> [WHAT TO WORK ON]:
Return, from the material below, each line in which "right" occurs.

+++

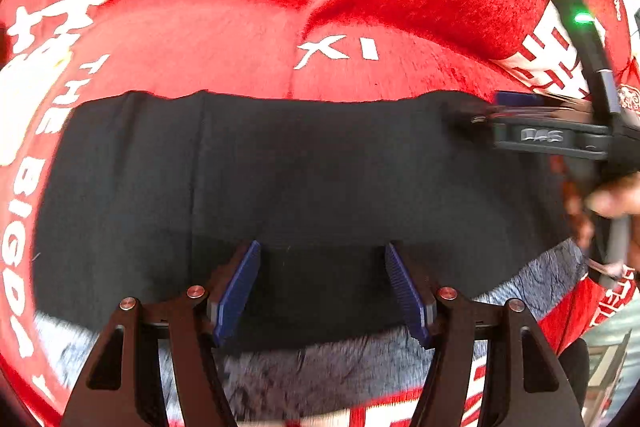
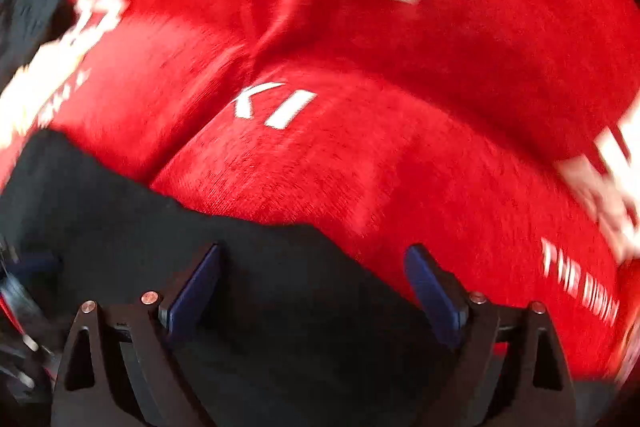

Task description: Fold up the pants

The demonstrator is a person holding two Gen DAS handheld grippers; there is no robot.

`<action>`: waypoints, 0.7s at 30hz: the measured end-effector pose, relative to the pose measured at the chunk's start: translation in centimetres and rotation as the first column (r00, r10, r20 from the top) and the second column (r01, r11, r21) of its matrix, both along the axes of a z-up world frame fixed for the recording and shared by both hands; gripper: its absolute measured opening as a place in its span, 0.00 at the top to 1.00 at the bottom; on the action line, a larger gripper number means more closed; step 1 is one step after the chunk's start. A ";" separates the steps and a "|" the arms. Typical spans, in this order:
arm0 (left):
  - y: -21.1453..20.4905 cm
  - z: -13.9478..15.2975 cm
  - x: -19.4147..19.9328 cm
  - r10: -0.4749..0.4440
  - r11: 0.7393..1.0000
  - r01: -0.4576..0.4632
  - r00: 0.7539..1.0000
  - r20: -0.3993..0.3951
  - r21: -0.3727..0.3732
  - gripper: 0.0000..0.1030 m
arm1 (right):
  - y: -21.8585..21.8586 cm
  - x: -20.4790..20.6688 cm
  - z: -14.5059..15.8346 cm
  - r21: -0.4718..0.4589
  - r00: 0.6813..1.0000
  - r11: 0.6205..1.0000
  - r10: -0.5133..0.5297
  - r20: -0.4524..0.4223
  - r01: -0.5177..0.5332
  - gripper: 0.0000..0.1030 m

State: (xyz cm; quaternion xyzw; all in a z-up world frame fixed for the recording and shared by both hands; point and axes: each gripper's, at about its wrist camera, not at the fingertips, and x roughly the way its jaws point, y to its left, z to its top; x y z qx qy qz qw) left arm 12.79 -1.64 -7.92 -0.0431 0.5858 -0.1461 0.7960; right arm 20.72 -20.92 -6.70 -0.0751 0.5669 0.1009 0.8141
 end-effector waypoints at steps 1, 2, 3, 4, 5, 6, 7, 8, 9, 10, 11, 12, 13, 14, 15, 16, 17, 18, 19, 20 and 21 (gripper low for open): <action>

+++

> [SOLVED EXERCISE]:
arm1 (right):
State: (xyz cm; quaternion xyzw; all in a z-up world frame fixed for the recording and shared by both hands; point and axes: each gripper's, at about its wrist camera, not at the fingertips, and x roughly the way its jaws point, y to its left, z to its top; x y z qx qy qz qw) left arm 12.79 -1.64 -7.92 -0.0431 0.5858 -0.1461 0.7960; right arm 20.72 -20.92 -6.70 -0.0751 0.5669 0.1009 0.8141

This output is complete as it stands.